● **WORK REQUEST**
Print the data exactly as it is given, please.

======== SUPPLIED MATERIAL ========

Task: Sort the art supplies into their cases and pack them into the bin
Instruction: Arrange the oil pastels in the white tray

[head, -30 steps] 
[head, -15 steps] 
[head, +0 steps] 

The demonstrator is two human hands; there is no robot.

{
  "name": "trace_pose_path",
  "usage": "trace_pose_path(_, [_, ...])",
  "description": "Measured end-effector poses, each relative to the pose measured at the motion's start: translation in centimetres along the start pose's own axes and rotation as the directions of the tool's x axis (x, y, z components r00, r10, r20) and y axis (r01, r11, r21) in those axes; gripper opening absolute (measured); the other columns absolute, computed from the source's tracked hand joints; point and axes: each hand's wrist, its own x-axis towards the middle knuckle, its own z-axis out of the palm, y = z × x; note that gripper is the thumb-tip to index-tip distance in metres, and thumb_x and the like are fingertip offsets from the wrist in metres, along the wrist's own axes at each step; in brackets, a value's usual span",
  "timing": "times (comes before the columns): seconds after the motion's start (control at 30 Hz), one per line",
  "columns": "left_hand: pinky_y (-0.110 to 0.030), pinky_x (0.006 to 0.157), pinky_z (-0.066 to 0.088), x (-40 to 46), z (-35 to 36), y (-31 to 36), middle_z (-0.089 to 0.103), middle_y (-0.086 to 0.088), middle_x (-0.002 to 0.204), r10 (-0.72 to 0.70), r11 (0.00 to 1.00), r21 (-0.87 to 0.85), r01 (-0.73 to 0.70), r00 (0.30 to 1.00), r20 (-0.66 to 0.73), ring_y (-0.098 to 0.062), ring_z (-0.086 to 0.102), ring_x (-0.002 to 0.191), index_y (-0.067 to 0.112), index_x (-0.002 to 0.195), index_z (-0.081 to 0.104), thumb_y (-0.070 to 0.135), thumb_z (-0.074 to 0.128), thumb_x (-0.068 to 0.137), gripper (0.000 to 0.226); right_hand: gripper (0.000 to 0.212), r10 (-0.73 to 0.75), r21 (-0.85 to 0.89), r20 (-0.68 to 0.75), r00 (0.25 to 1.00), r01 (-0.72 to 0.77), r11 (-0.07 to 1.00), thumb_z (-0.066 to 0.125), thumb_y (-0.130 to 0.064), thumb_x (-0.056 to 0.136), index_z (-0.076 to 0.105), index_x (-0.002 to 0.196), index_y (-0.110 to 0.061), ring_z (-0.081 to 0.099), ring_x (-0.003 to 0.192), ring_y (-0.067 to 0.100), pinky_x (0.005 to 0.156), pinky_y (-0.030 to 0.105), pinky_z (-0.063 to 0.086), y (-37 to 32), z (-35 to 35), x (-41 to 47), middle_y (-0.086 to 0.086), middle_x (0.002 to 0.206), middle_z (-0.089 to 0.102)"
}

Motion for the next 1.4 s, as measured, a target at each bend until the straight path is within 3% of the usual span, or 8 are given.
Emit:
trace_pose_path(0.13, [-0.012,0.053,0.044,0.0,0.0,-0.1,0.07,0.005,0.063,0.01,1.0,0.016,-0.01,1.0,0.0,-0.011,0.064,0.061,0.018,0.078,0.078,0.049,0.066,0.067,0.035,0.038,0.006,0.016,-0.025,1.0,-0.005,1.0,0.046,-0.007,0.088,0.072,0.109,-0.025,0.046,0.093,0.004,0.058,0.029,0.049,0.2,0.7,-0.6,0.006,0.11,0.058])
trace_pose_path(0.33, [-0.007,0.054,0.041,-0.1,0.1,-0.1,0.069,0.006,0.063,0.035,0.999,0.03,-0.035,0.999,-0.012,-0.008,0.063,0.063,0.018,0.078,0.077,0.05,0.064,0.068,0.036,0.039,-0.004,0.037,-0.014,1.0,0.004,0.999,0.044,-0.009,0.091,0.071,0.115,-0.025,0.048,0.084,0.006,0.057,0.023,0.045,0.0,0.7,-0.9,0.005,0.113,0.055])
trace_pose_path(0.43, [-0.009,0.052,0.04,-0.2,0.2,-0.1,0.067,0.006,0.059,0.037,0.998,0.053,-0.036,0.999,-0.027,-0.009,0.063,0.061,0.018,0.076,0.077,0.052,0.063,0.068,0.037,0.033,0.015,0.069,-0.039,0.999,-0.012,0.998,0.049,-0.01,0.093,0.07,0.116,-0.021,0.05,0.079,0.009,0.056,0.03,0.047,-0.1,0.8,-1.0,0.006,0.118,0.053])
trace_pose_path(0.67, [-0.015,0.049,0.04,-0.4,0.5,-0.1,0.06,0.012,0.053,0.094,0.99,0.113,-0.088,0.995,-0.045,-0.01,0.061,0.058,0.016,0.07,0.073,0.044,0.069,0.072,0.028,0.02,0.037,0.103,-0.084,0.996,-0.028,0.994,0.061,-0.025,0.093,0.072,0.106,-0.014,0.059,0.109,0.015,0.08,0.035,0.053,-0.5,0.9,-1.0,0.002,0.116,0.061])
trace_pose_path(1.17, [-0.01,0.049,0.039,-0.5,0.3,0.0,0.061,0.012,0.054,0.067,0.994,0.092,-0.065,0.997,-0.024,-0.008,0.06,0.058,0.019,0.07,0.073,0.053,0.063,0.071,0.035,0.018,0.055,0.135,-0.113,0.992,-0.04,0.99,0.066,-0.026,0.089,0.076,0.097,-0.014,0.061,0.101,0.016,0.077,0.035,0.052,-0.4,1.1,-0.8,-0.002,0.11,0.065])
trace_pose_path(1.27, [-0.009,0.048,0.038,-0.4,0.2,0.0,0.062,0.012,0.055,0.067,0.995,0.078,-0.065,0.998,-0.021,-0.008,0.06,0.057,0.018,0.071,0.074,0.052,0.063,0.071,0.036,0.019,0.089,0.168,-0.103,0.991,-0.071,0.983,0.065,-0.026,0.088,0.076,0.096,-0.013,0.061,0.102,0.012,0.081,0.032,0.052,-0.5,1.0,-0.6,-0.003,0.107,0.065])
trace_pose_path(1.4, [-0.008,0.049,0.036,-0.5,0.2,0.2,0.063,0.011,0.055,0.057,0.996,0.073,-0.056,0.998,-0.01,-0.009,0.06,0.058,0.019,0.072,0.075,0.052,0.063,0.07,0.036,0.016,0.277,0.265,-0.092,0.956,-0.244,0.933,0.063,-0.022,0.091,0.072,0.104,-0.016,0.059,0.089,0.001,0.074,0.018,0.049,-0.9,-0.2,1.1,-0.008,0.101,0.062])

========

● **RESULT OF THIS TASK**
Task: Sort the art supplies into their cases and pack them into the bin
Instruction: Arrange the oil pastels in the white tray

[head, -30 steps] 
[head, -15 steps] 
[head, +0 steps] 

The demonstrator is two human hands; there is no robot.

{
  "name": "trace_pose_path",
  "usage": "trace_pose_path(_, [_, ...])",
  "description": "Measured end-effector poses, each relative to the pose measured at the motion's start: translation in centimetres along the start pose's own axes and rotation as the directions of the tool's x axis (x, y, z components r00, r10, r20) and y axis (r01, r11, r21) in those axes; gripper opening absolute (measured); the other columns absolute, computed from the source's tracked hand joints; point and axes: each hand's wrist, its own x-axis towards the middle knuckle, its own z-axis out of the palm, y = z × x; note that gripper is the thumb-tip to index-tip distance in metres, and thumb_x and the like are fingertip offsets from the wrist in metres, along the wrist's own axes at each step; in brackets, a value's usual span",
  "timing": "times (comes before the columns): seconds after the motion's start (control at 30 Hz), one per line",
  "columns": "left_hand: pinky_y (-0.110 to 0.030), pinky_x (0.006 to 0.157), pinky_z (-0.066 to 0.088), x (-40 to 46), z (-35 to 36), y (-31 to 36), middle_z (-0.089 to 0.103), middle_y (-0.086 to 0.088), middle_x (-0.002 to 0.204), r10 (-0.72 to 0.70), r11 (0.00 to 1.00), r21 (-0.87 to 0.85), r01 (-0.73 to 0.70), r00 (0.30 to 1.00), r20 (-0.66 to 0.73), ring_y (-0.098 to 0.062), ring_z (-0.086 to 0.102), ring_x (-0.002 to 0.191), index_y (-0.067 to 0.112), index_x (-0.002 to 0.195), index_z (-0.081 to 0.104), thumb_y (-0.070 to 0.135), thumb_z (-0.074 to 0.128), thumb_x (-0.068 to 0.137), gripper (0.000 to 0.226); right_hand: gripper (0.000 to 0.212), r10 (-0.73 to 0.75), r21 (-0.85 to 0.89), r20 (-0.68 to 0.75), r00 (0.25 to 1.00), r01 (-0.72 to 0.77), r11 (-0.07 to 1.00), thumb_z (-0.066 to 0.125), thumb_y (-0.130 to 0.064), thumb_x (-0.056 to 0.136), index_z (-0.076 to 0.105), index_x (-0.002 to 0.196), index_y (-0.110 to 0.061), ring_z (-0.081 to 0.099), ring_x (-0.003 to 0.192), ring_y (-0.067 to 0.100), pinky_x (0.005 to 0.156), pinky_y (-0.030 to 0.105), pinky_z (-0.063 to 0.086), y (-37 to 32), z (-35 to 35), x (-41 to 47), middle_y (-0.086 to 0.086), middle_x (0.002 to 0.206), middle_z (-0.089 to 0.102)"
}

Motion for the next 1.4 s, as measured, a target at each bend until the straight path is within 3% of the usual span, or 8 are given.
Emit:
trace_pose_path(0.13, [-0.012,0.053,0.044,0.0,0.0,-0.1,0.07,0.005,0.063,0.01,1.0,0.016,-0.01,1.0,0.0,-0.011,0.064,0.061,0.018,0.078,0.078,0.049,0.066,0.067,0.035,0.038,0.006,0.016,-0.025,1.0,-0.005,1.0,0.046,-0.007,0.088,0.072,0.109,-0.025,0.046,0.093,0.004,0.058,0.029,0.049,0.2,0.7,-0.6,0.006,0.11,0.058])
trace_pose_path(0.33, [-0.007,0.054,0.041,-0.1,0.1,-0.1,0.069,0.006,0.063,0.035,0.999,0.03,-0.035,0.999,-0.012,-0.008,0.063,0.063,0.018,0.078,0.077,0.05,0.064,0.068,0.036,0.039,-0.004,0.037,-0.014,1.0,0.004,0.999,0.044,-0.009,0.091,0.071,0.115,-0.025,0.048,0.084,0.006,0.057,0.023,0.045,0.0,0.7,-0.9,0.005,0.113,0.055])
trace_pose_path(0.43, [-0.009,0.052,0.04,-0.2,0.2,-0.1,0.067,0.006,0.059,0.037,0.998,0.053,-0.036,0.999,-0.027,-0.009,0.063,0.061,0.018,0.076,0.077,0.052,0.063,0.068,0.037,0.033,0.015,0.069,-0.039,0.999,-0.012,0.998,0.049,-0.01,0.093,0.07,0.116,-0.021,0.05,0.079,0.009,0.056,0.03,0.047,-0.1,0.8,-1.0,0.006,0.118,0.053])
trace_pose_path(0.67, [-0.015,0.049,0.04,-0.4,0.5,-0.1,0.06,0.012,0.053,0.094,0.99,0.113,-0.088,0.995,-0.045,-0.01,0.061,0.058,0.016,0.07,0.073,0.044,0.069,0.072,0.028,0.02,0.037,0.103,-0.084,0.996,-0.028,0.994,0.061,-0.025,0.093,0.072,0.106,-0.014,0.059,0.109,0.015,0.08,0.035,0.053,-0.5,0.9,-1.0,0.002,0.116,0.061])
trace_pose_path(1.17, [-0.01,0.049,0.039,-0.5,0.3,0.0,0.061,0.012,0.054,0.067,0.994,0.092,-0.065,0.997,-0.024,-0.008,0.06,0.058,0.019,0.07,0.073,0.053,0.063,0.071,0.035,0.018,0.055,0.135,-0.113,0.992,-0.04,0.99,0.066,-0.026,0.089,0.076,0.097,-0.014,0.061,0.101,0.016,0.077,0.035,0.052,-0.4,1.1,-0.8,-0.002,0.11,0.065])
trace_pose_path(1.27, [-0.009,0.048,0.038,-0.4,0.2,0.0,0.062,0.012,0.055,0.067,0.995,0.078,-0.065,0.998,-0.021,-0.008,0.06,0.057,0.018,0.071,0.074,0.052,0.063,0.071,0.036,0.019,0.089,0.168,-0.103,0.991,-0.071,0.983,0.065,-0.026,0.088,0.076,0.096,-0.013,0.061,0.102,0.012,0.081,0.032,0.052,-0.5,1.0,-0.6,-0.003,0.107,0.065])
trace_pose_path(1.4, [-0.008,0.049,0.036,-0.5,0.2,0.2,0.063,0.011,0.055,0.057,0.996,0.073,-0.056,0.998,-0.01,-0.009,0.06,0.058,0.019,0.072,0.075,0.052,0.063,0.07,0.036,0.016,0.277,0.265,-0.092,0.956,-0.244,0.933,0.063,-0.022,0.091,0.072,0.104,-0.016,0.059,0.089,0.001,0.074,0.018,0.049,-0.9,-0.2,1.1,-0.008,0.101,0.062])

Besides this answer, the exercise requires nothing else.